Functions are just subroutines that leave something in the stack. If what is left in the stack isn't predictable you now have to have some method predicting what all is left on the stack. That creates overhead. We decided to just point at one thing that might be a data structure of many things or might just be an int.

A mathematician will tell you a function is about relating each argument (input value) to the corresponding output value but to a computer scientist a function is contract about the state the stack will be left in when it returns.

Answer 10

I recognize the problem. Let's say you cycle through a collection of data and you need to filter the data on some aspect. As a side effect of that traversing data you will find out another interesting feature that you would like to have as well, but that result is not inline with the requested outcome of the function.
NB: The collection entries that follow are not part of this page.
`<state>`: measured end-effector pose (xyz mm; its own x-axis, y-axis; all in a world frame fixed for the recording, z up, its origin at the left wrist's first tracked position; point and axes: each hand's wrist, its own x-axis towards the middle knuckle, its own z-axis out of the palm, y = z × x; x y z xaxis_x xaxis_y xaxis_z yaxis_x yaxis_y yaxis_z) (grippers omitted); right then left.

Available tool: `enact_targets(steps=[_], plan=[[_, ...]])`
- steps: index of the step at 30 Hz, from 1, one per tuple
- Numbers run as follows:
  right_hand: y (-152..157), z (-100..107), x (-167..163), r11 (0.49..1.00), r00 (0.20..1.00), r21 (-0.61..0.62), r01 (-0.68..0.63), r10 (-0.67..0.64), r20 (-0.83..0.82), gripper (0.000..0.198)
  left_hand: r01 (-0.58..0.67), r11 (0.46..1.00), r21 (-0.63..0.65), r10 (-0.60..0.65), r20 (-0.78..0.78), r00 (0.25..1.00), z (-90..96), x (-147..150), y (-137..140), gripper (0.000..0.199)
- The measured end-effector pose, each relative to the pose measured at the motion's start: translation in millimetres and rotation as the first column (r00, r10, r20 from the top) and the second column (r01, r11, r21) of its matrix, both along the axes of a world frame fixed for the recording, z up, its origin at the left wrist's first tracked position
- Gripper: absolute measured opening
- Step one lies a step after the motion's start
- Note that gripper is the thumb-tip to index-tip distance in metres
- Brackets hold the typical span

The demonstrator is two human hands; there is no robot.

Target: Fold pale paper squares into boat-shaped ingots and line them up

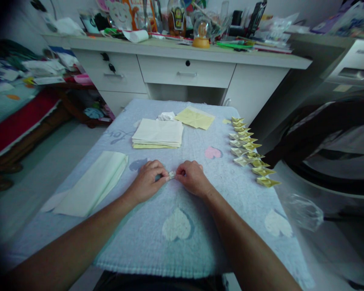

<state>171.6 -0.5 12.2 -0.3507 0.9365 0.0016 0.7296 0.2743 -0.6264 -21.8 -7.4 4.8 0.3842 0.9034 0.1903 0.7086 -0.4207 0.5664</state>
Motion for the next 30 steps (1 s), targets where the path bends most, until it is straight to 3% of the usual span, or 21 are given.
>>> enact_targets(steps=[14, 24, 30], plan=[[3.1, 17.7, -10.4, 0.997, 0.981, -0.062, 0.036, -0.023, 0.191, 0.014, -0.057, 0.998, -0.01, 0.056, -0.076, 0.996, 2.1, 5.5, -0.7, 0.011], [4.5, 17.5, -15.4, 0.995, 0.94, -0.071, 0.072, -0.044, 0.339, 0.02, -0.13, 0.991, -0.036, 0.122, -0.164, 0.979, 7.5, 10.5, -4.4, 0.019], [3.0, 17.7, -16.7, 0.995, 0.938, -0.06, 0.08, -0.055, 0.343, 0.018, -0.147, 0.989, -0.019, 0.139, -0.22, 0.966, 6.3, 11.1, -5.3, 0.018]])
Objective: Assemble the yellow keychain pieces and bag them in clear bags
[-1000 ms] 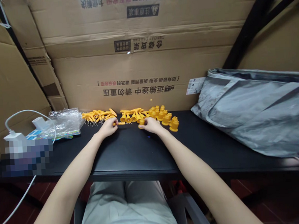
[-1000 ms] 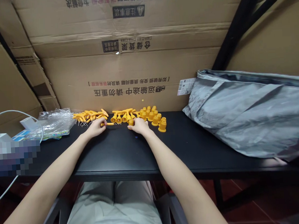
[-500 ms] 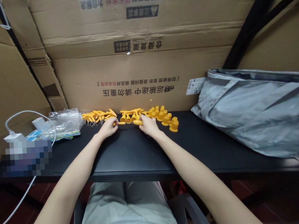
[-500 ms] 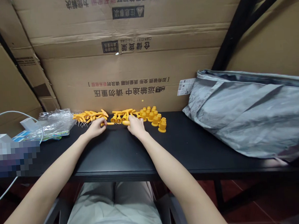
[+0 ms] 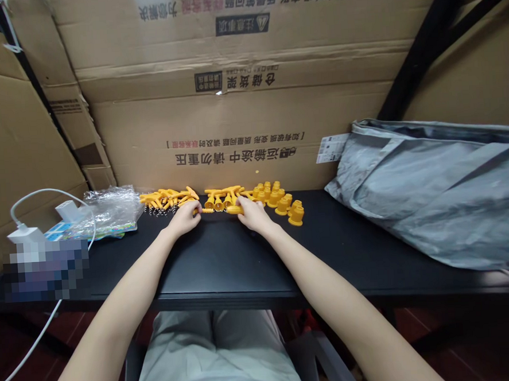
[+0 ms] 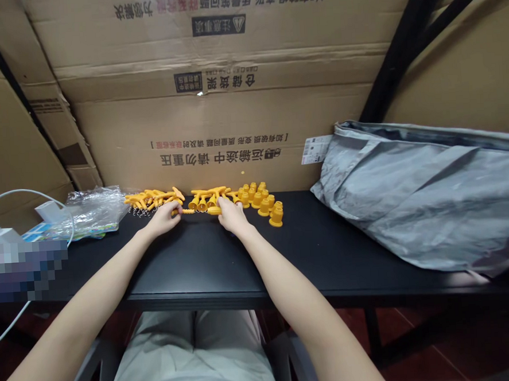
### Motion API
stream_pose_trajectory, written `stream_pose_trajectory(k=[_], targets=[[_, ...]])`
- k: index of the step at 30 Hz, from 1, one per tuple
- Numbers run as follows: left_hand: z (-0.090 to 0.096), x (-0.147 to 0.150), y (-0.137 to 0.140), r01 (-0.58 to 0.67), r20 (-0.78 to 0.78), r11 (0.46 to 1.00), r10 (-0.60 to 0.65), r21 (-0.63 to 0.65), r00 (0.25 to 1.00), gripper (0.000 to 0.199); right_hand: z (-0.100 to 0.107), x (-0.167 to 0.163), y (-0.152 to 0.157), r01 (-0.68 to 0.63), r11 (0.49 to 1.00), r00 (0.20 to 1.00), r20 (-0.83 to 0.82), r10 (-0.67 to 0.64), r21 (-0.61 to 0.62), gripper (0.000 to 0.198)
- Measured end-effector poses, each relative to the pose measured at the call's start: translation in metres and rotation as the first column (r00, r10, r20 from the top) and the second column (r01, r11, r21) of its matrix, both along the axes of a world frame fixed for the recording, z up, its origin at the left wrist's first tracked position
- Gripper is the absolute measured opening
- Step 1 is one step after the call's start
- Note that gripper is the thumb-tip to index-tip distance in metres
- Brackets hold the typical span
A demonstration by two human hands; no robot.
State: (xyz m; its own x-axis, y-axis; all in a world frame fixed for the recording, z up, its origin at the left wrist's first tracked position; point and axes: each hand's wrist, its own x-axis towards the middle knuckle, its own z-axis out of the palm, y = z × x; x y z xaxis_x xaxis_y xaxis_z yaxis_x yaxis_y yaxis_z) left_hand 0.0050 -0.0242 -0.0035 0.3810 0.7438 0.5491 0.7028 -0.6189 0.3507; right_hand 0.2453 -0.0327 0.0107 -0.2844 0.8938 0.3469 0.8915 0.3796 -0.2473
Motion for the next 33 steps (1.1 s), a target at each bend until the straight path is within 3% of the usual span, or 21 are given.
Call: stream_pose_trajectory(k=[5,9,12,15,24,29,33], targets=[[0.004,0.005,-0.004,0.021,-0.03,0.999,-0.02,0.025,0.999,0.011,-0.005,-0.01,0.0,-0.154,0.986,0.984,-0.077,0.159,0.064,0.014],[0.008,0.01,-0.01,-0.084,-0.125,0.993,0.093,0.078,0.988,0.025,-0.006,-0.01,0.001,-0.185,0.976,0.973,-0.115,0.198,0.11,0.013],[0.005,0.012,-0.011,-0.199,-0.235,0.98,0.194,0.004,0.952,0.037,-0.008,-0.007,0.005,-0.2,0.969,0.967,-0.129,0.219,0.145,0.015],[-0.002,0.011,-0.009,-0.206,-0.305,0.974,0.169,-0.092,0.937,0.037,-0.012,-0.005,0.009,-0.219,0.961,0.961,-0.132,0.242,0.17,0.016],[-0.006,0.007,-0.002,-0.093,-0.156,0.995,0.087,-0.036,0.984,0.028,-0.021,0.001,0.019,-0.258,0.946,0.932,-0.206,0.297,0.197,0.019],[-0.007,0.002,0.001,-0.11,-0.111,0.994,0.112,0.026,0.987,0.025,-0.027,0.001,0.026,-0.356,0.918,0.866,-0.308,0.394,0.172,0.02],[-0.005,0.002,0.001,-0.117,-0.077,0.991,0.121,0.058,0.99,0.023,-0.03,0.003,0.031,-0.365,0.922,0.803,-0.457,0.383,0.131,0.03]])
An example: you traverse all your code to find out which functions are called by which functions. While traversing you might find as a side effect functions that are never used/called upon. You will only find those functions when traversing all functions, it is not a result of the call, it is strictly spoken not related to the outcome, yet it is very interesting information to retrieve. What should you do? Write another function performing the same functionality, but now with a different outcome? Creating a separate object storing both results? Store the outcome in a new variable to the object? Or have a function with multiple outcomes?

Those side effects are unpredictable from the perspective of designing a programming language. You really can't design a language on unpredictable requirements. And how should the next functions respond to it? In order to keep functions as loosely coupled from each other as possible, is it a good practice to keep the outcome of functions as simple as possible. Function design should apply the Law of Demeter. Letting functions have an output of unrelated results makes it impossible to write loosely coupled code. It can become a real nightmare if you have to change a chain of functions, because the first function with multiple output drops one of the results - or adds a new one to it.

My solution to the forementioned problem was to 'write' the code twice. One time to find all relations between functions and the other one to find all functions that were never called upon. This way there is a clean separation between content of the function and the rest of the application. I just pretended that I did not know that I wrote that function before.

I think that it is a good design to let a function only produce one coherent result. It makes the design of the whole process a lot more structured, which helps to build bigger and more complex applications.